Ignore them when you get home, even after you have unloaded your arms. The Alpha in the pack greets other pack members when she/he feels like it and in a calm manner.


----------



## ldpeterson (Feb 13, 2005)

I ignore mine too until everyone has backed off and is calm. They don't bombard me at the door anymore like they use to.


----------



## tibvixie101 (Nov 26, 2007)

i do the same thing. Ignore them, let yourself in, kick off your shoes, put everything down, and then say hello. Works pretty well in our house, instead of getting jumped on in the front and getting that surpise *goose* from behind! LOL


----------



## jw1955 (Mar 1, 2008)

Thanks, the responces all say the same. I'll try it. Our family had Wiemeraners when I was young, one time my dad came back from a bus. trip and ignored the male a little to long, he hung his suit jacket on the door knob of the closet that night and Curtis hiked his leg on it that night. Dad didn't ignore him for to long after that.


----------



## Timber1 (May 19, 2007)

You did not mention how many dogs you have, but my advice for the moment is appreciate the affection.


----------



## jw1955 (Mar 1, 2008)

We have 4, 3 GSD's (2 Recent Rescue's), and Pom/Beagle mix. After thinking on it last night, I might just try coming in w/o an armload of stuff. I more interested in controlling the jumping.


----------



## tracyc (Feb 23, 2005)

To correct for jumping, just turn your back. All this nervous energy--the jumping, yapping, etc. is designed to get your attention. If it doesn't work, they will eventually not do it. Dogs don't continue to do things that they don't derive benefit from, one way or another. 

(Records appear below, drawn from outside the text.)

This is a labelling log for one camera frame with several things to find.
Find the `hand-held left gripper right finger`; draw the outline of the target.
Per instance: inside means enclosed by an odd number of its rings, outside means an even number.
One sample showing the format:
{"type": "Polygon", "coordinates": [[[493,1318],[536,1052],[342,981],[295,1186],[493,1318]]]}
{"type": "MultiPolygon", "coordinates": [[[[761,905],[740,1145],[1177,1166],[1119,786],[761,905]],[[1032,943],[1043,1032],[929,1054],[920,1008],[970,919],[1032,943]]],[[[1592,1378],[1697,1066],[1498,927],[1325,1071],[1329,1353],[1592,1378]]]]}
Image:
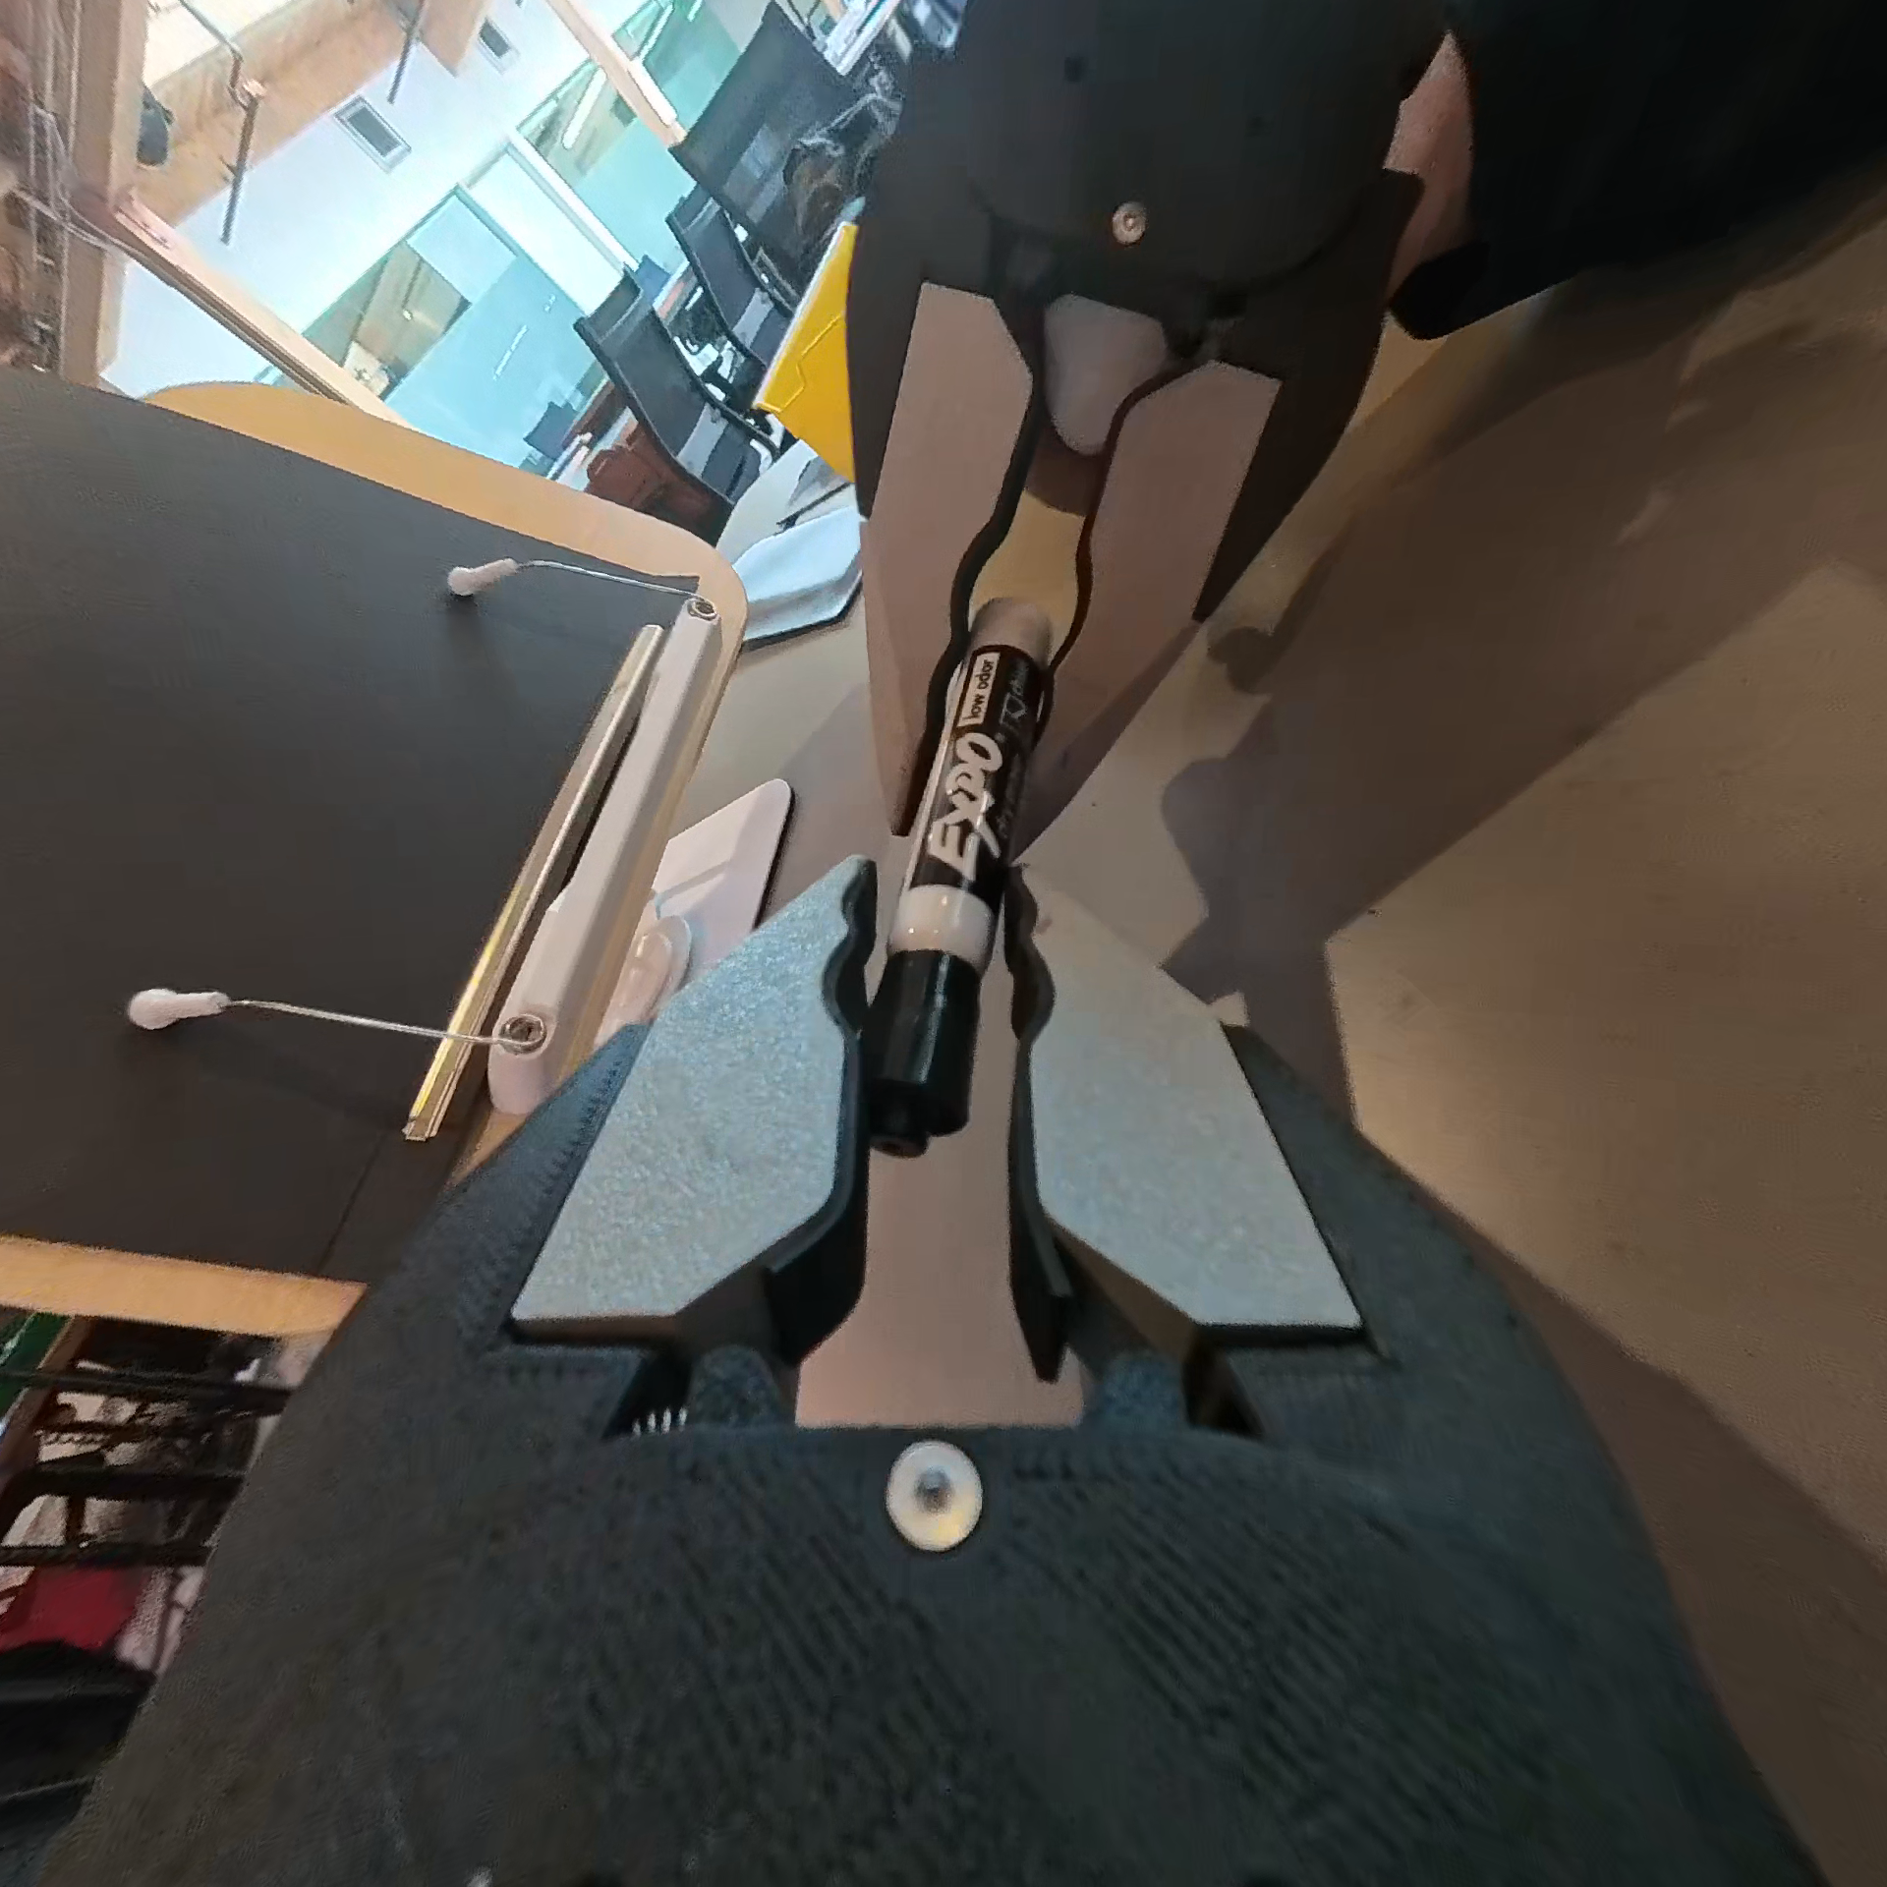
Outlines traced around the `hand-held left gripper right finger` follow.
{"type": "Polygon", "coordinates": [[[1015,875],[1008,1289],[1053,1378],[1151,1350],[1362,1343],[1363,1318],[1230,1031],[1084,905],[1015,875]]]}

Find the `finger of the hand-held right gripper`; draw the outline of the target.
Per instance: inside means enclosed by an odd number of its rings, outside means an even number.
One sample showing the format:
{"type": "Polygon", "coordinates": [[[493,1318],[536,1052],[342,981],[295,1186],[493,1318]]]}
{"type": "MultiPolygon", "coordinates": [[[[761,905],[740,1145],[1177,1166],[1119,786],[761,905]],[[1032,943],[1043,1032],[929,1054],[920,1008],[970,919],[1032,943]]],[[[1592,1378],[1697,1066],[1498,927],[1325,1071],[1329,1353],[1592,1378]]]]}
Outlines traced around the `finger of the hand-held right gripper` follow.
{"type": "Polygon", "coordinates": [[[926,791],[970,585],[1015,523],[1032,376],[1004,311],[926,286],[915,301],[885,469],[862,512],[862,655],[885,823],[926,791]]]}
{"type": "Polygon", "coordinates": [[[1073,555],[1073,628],[1053,655],[1017,853],[1072,814],[1200,631],[1200,600],[1278,393],[1278,376],[1205,360],[1120,407],[1073,555]]]}

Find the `person's right hand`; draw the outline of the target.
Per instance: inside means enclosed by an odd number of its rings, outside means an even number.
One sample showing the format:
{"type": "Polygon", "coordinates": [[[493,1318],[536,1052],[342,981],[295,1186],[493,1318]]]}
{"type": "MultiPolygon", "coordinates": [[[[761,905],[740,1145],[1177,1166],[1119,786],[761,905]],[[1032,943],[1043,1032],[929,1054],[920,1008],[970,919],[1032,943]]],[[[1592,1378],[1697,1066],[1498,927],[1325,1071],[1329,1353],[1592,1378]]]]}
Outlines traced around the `person's right hand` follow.
{"type": "Polygon", "coordinates": [[[1457,251],[1472,246],[1472,85],[1457,54],[1457,38],[1442,38],[1424,85],[1405,91],[1383,172],[1419,179],[1419,208],[1403,230],[1391,296],[1403,286],[1457,251]]]}

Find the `grey flat tray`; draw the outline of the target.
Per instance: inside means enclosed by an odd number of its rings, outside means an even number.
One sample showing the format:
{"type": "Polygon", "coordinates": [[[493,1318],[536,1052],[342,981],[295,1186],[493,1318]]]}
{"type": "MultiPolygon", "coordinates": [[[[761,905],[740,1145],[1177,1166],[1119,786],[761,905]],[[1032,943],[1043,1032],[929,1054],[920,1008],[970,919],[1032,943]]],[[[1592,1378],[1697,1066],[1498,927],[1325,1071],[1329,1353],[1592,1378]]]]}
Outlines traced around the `grey flat tray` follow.
{"type": "Polygon", "coordinates": [[[743,585],[743,649],[836,628],[862,596],[862,515],[803,515],[735,558],[743,585]]]}

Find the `red plastic bin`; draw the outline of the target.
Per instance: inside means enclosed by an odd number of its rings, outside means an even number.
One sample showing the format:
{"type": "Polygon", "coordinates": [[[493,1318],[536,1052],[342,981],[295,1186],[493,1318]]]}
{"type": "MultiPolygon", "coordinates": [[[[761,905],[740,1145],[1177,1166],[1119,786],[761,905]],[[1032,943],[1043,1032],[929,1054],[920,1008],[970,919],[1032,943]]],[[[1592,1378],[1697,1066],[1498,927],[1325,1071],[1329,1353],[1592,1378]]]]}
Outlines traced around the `red plastic bin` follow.
{"type": "Polygon", "coordinates": [[[84,1669],[154,1673],[160,1576],[140,1569],[36,1569],[3,1582],[0,1669],[44,1678],[84,1669]]]}

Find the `black white dry erase marker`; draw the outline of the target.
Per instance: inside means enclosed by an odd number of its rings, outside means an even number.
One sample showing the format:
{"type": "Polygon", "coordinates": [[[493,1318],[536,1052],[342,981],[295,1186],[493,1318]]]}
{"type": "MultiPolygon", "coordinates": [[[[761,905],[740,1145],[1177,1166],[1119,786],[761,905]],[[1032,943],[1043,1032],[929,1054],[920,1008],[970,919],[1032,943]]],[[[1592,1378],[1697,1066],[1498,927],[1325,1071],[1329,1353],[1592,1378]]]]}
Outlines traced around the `black white dry erase marker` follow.
{"type": "Polygon", "coordinates": [[[953,682],[862,1024],[868,1135],[888,1159],[920,1159],[970,1113],[983,973],[1050,704],[1050,649],[1053,628],[1032,600],[989,600],[953,682]]]}

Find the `black wooden book stand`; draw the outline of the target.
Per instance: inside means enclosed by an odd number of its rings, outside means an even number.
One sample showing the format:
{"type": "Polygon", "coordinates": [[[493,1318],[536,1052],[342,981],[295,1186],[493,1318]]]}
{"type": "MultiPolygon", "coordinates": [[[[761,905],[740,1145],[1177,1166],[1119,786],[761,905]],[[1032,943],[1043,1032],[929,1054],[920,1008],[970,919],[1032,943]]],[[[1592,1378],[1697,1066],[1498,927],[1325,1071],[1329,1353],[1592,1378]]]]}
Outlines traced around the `black wooden book stand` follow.
{"type": "Polygon", "coordinates": [[[486,1135],[486,1052],[140,987],[493,1031],[682,580],[706,662],[735,562],[668,523],[333,407],[333,456],[3,366],[3,1309],[283,1334],[342,1318],[486,1135]]]}

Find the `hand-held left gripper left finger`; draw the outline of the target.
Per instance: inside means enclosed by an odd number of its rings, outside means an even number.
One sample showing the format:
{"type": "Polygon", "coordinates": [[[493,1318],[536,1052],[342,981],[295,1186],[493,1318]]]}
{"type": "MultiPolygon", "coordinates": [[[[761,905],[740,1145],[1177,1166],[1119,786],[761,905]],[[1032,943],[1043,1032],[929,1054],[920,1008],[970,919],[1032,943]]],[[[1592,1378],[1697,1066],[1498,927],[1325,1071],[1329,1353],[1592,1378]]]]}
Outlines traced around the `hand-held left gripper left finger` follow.
{"type": "Polygon", "coordinates": [[[803,1367],[853,1312],[875,919],[879,861],[841,856],[641,1031],[516,1334],[803,1367]]]}

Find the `row of black office chairs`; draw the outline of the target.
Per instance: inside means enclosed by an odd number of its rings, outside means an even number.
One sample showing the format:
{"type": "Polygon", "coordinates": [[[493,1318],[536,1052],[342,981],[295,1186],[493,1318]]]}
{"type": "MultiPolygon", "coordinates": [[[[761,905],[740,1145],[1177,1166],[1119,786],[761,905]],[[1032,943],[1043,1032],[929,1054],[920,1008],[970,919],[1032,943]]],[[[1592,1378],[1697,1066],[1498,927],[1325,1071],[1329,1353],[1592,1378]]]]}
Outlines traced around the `row of black office chairs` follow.
{"type": "Polygon", "coordinates": [[[661,317],[668,286],[635,267],[572,321],[647,450],[668,466],[677,523],[723,515],[789,434],[761,416],[811,267],[885,147],[894,102],[848,85],[789,12],[764,5],[691,131],[661,152],[689,193],[661,234],[682,251],[682,301],[706,304],[712,366],[661,317]]]}

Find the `yellow plastic bin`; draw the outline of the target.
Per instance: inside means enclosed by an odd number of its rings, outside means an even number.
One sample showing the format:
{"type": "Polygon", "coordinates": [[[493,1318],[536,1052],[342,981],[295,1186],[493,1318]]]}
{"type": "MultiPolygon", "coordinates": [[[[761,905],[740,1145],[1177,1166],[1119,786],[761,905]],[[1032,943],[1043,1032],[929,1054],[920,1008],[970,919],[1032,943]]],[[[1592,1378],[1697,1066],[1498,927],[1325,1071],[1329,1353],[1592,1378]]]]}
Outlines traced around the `yellow plastic bin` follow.
{"type": "Polygon", "coordinates": [[[803,437],[836,479],[853,479],[853,390],[848,390],[848,278],[860,223],[836,223],[789,324],[761,376],[757,416],[803,437]]]}

The ignoring thing is literal. Ignore. Don't speak, don't make eye contact. Don't say, "I'm ignoring you so go away and quit jumping you bad girl." Nothing. They are invisible from the moment you walk in the door until they calm THEMSELVES. They will eventually stop the jumping and wander off, or go lay down. It may take an hour, but they will eventually give up. THEN you can call them to you and give all the lovin' you want. 

After you do this a few times, the dogs will understand the new routine. Mom comes home...if we act crazy, we get nothing. If we act calm, she'll love on us. Pretty soon, coming home will actually be a non-event. They'll look up from the couch as if to say, "oh, it's you? are you back again so soon? Let me know when you want me."


----------